(Study material begins)

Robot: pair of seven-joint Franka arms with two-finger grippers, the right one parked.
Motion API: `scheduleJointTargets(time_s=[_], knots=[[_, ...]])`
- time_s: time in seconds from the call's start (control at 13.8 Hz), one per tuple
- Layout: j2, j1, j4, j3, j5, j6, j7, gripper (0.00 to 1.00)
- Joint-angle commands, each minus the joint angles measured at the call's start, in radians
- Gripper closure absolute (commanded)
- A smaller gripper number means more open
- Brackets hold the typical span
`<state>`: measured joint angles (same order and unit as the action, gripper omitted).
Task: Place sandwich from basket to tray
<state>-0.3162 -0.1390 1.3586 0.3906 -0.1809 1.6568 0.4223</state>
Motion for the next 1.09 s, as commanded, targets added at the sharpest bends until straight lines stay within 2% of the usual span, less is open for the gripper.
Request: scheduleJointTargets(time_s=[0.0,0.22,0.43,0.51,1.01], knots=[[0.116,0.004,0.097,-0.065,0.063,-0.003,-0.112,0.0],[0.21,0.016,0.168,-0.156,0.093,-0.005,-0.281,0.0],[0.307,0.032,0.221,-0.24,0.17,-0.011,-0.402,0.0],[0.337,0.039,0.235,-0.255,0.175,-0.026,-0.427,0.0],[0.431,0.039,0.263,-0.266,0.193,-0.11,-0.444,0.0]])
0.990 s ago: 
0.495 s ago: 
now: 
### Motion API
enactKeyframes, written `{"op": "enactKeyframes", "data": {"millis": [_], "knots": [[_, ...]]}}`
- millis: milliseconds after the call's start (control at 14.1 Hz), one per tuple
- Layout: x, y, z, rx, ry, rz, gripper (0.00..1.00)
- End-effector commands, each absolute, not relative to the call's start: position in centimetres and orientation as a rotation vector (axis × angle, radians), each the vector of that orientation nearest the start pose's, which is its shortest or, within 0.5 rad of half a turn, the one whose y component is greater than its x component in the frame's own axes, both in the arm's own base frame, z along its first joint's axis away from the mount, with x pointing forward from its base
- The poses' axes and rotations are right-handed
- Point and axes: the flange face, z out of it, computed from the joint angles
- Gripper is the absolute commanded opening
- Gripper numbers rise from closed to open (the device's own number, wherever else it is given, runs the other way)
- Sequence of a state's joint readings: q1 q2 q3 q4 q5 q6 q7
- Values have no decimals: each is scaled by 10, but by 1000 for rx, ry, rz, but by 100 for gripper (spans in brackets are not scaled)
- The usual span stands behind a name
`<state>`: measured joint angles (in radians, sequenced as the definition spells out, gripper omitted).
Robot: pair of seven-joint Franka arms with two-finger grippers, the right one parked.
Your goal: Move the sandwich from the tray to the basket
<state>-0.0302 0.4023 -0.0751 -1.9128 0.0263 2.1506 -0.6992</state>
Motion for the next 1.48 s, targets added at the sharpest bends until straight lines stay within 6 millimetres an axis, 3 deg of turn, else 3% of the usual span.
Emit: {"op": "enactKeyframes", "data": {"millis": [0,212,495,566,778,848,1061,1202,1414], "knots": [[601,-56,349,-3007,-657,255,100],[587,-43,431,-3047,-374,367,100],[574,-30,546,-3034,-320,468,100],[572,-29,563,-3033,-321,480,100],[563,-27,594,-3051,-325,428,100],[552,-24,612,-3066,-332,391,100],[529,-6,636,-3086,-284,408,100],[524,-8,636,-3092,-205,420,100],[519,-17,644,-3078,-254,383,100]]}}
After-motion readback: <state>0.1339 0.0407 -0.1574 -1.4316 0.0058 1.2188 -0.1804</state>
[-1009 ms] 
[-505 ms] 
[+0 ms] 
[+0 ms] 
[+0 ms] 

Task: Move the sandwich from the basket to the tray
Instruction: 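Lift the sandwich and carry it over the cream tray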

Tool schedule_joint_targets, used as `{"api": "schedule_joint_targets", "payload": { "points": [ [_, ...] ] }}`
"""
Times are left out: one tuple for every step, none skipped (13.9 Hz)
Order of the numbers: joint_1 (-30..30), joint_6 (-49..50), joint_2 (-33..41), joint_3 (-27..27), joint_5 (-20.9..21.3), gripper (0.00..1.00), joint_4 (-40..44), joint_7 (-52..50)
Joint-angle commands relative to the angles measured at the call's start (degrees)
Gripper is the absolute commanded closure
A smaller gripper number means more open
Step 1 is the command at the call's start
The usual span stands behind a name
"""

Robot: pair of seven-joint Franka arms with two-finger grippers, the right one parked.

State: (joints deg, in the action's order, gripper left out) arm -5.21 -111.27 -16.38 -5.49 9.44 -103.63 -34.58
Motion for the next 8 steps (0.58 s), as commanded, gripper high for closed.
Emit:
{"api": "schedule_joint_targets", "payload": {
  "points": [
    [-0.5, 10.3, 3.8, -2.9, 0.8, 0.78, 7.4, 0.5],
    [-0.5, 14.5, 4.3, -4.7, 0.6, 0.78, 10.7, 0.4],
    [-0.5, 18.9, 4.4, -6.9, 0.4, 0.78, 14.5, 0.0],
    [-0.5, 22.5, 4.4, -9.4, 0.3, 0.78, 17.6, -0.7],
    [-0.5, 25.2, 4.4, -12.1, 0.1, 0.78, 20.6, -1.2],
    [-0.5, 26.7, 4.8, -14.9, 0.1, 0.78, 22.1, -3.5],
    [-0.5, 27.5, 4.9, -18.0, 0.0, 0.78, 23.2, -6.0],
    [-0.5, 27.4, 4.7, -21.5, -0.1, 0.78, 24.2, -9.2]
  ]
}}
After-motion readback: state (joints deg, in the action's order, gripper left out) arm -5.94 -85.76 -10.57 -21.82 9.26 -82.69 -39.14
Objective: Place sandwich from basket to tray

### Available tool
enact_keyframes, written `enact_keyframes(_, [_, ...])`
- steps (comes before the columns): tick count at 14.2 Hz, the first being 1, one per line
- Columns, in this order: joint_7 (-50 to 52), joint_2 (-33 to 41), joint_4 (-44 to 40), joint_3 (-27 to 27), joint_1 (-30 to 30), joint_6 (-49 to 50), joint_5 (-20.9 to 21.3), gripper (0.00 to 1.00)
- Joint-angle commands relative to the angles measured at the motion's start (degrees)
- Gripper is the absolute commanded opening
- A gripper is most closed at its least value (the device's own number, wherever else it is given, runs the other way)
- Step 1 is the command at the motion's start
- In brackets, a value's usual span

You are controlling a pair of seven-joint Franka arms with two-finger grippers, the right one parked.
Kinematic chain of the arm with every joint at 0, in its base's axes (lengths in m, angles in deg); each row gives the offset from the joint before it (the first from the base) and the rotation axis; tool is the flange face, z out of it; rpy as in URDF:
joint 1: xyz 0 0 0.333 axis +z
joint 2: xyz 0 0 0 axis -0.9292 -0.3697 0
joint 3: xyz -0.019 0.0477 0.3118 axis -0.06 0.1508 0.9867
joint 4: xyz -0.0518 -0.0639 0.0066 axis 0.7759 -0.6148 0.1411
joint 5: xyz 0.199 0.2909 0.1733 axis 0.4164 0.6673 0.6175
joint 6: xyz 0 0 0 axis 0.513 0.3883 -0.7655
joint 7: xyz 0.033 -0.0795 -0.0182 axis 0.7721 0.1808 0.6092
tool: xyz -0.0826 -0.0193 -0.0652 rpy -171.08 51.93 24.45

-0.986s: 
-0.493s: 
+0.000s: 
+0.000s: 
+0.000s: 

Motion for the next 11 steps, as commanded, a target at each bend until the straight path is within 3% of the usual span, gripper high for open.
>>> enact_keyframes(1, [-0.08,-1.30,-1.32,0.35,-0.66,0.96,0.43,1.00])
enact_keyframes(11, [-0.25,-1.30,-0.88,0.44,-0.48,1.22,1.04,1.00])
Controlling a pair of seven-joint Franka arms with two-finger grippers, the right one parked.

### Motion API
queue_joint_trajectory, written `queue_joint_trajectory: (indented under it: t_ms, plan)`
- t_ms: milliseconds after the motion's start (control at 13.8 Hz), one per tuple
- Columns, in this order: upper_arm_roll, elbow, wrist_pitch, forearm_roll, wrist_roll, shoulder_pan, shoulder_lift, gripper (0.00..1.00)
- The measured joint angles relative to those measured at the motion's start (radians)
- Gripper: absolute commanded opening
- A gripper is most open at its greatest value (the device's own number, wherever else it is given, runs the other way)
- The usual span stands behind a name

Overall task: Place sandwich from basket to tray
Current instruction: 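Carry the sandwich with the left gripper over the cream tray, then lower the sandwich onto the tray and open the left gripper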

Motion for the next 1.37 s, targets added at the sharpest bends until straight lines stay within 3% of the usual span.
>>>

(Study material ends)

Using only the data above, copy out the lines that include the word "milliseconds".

Output for this exercise:
- millis: milliseconds after the call's start (control at 14.1 Hz), one per tuple
- t_ms: milliseconds after the motion's start (control at 13.8 Hz), one per tuple

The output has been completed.